▸ **Task details**
Only one stretch of the data below should be repeated: the lines from the line containing "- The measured" through the line containing "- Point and", inclusive, exactly as they are.

((

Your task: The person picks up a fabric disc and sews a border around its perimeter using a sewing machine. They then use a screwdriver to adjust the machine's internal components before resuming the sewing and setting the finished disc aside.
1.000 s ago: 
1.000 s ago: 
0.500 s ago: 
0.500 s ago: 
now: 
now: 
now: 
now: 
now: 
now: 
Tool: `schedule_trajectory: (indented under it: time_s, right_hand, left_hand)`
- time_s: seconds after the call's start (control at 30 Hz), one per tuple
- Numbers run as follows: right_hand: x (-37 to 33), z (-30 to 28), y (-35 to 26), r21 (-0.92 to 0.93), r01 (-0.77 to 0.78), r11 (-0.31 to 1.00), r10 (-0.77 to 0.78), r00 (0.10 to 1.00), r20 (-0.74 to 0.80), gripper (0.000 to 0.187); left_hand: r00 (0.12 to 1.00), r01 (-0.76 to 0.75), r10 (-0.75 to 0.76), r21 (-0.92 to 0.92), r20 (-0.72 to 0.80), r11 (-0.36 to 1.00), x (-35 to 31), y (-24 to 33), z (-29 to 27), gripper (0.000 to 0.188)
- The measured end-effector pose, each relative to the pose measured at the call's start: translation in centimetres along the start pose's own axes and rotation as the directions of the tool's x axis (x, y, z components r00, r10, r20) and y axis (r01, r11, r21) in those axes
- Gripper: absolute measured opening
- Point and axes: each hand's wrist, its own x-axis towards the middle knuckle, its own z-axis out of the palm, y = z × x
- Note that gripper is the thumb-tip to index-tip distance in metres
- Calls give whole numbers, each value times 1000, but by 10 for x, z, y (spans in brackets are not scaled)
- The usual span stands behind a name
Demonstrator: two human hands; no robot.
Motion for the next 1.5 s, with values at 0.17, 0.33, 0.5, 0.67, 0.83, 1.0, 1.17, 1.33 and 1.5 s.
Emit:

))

▸ **Final answer**
- The measured end-effector pose, each relative to the pose measured at the call's start: translation in centimetres along the start pose's own axes and rotation as the directions of the tool's x axis (x, y, z components r00, r10, r20) and y axis (r01, r11, r21) in those axes
- Gripper: absolute measured opening
- Point and axes: each hand's wrist, its own x-axis towards the middle knuckle, its own z-axis out of the palm, y = z × x

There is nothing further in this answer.